Qatari officials say that the agreement, which will solidify the defense cooperation and commitment between the two countries, will also lay the groundwork for “Qatar’s intentions toward procuring 24 advanced Eurofighter Typhoons and supporting capabilities.”
“After a number of years of negotiations between our two countries, I am delighted to have been able to sign today with Qatar’s defense minister this Statement of Intent on the purchase of 24 Typhoon aircraft by Qatar,” said Fallon.
He called the deal with Qatar an “important moment” in the defense relationship between the two countries.
“We also hope that this will help enhance security within the region across all Gulf allies and enhance Typhoon interoperability across the [Gulf Cooperation Council],” he added.
The LOI suggests that Qatar aims to curry favor by purchasing fighters from its three Western allies. It ordered 24 Dassault Rafales from France and made a Foreign Military Sales request from the U.S. for up to 72 Boeing F-15QA fighters, although Doha has ultimately settled on purchasing 36 of the aircraft.
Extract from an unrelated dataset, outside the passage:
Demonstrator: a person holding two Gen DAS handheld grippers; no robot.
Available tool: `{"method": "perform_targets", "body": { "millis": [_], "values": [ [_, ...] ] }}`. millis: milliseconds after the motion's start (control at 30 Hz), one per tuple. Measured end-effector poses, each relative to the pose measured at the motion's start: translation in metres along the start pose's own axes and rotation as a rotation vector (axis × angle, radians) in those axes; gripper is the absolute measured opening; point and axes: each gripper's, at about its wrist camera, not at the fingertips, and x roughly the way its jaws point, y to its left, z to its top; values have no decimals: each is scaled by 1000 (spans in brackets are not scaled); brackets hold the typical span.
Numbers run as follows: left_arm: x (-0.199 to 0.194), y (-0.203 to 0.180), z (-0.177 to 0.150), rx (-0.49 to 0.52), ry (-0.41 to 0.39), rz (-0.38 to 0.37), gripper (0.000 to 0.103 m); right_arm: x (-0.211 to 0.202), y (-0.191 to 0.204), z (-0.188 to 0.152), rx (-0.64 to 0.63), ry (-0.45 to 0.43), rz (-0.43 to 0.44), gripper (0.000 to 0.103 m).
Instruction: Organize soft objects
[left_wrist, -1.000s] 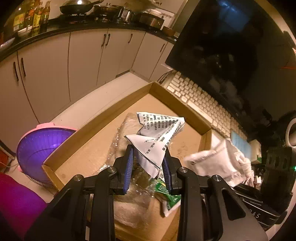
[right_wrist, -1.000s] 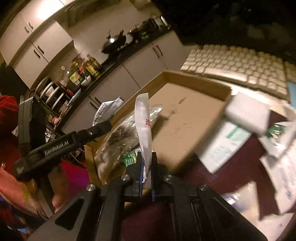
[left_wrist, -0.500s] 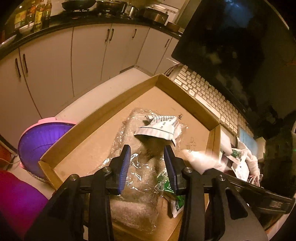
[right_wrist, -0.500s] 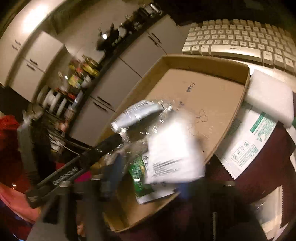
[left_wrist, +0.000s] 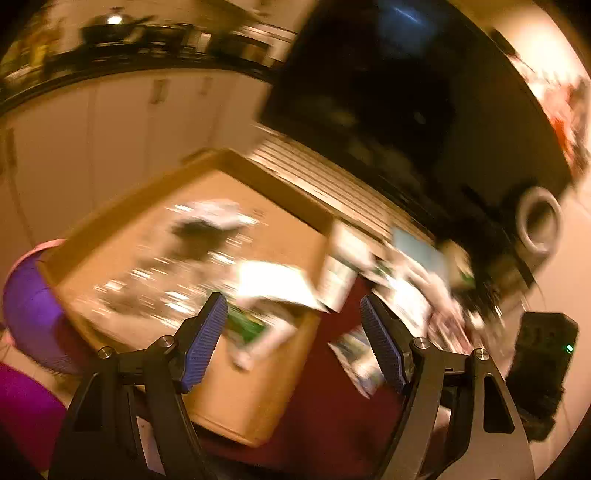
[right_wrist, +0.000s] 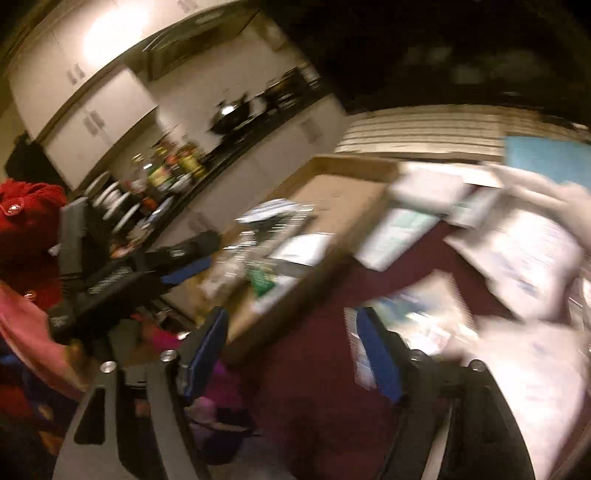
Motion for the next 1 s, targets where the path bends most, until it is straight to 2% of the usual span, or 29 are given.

Jointly, the three types will replace the 12 Mirage 2000s Qatar currently uses for air defense missions.
Several of the first batch of Qatari Rafales on order are now flying in France.
The growth of the Qatar Emiri Air Force is unprecedented, potentially boosting the air arm’s front-line fleet from the current 12 to 84 fighters of three different types. Although Qatar is not short of money, thanks to its huge deposits of natural gas, operating three different advanced fighters could create a logistics headache for such a small air arm. However, the move clearly sends a potent message, particularly given that Qatar is facing an air, land and sea blockade from its neighbors over its alleged support to terrorist groups across the Middle East.
If turned into a contract, an order for 24 Typhoons will be a significant lifeline to the Eurofighter program. Kuwait’s recent order for 28 aircraft will allow the four-nation consortium to push production out to 2023, and the Qatari order could continue production even longer, potentially allowing the aircraft to meet other future fighter requirements.
If it goes through with the Typhoon order, Qatar would become the fourth Middle East nation to order the aircraft after Saudi Arabia, Oman and Kuwait.